● **DIRECTIONS**: Please copy, exactly as they appear below, the lines from the one containing "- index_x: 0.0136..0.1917" through the one containing "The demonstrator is".

● **INFORMATION SUPPLIED**:

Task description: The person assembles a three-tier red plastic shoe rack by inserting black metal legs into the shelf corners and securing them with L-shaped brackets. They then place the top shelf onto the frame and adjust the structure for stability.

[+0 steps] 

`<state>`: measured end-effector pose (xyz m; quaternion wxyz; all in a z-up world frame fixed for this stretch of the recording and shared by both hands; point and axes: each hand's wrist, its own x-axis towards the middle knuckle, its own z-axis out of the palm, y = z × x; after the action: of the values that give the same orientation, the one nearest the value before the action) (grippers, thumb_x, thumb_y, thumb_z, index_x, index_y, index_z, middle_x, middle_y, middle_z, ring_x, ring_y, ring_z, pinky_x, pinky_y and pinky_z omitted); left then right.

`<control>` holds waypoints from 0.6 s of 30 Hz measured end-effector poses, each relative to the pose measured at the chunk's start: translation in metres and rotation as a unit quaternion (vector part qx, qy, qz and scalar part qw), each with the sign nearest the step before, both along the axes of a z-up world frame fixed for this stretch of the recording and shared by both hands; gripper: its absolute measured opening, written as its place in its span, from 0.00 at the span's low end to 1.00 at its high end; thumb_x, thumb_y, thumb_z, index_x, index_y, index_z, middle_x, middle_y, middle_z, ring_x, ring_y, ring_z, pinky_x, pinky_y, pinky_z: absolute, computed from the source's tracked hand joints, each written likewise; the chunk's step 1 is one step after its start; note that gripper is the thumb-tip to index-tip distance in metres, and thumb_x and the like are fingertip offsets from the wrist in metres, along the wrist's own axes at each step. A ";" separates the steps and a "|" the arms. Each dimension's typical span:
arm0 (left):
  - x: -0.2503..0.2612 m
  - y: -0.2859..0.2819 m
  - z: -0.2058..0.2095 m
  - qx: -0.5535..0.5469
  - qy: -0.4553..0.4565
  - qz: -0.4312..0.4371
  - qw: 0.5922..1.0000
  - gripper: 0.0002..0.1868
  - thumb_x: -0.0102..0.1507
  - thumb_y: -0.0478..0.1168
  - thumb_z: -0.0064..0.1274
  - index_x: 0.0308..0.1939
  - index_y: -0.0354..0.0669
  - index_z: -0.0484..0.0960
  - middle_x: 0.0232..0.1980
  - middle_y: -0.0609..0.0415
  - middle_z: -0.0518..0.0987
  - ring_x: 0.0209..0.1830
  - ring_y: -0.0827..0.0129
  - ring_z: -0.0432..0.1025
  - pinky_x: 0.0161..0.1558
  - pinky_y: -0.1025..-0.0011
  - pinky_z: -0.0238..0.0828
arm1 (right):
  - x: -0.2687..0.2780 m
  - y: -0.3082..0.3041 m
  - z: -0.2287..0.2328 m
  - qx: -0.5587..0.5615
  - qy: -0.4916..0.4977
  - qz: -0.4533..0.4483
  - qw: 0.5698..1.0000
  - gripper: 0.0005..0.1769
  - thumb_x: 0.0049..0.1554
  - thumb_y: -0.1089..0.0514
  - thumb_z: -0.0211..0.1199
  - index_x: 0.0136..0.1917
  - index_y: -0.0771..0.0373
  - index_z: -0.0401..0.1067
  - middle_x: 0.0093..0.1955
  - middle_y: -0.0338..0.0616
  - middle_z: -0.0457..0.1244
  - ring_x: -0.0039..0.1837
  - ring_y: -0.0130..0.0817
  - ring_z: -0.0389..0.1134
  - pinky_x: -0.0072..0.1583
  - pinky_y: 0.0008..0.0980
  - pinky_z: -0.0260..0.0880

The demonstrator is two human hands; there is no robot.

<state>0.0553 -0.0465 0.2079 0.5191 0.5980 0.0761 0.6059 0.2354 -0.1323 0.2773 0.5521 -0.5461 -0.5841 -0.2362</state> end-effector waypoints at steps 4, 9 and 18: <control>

● **EXPECTED OUTPUT**:
  - index_x: 0.0136..0.1917
  - index_y: -0.0771..0.0373
  - index_z: -0.0401..0.1067
  - middle_x: 0.0093..0.1955
  - middle_y: -0.0338..0.0616
  - middle_z: -0.0457..0.1244
  - ring_x: -0.0039..0.1837
  - ring_y: -0.0130..0.0817
  - ring_z: -0.0389..0.1134
  - pinky_x: -0.0072..0.1583
  - pinky_y: 0.0008..0.0980
  - pinky_z: -0.0260..0.0880

The demonstrator is two human hands; there is no robot.

No part of the exercise is left unanswered.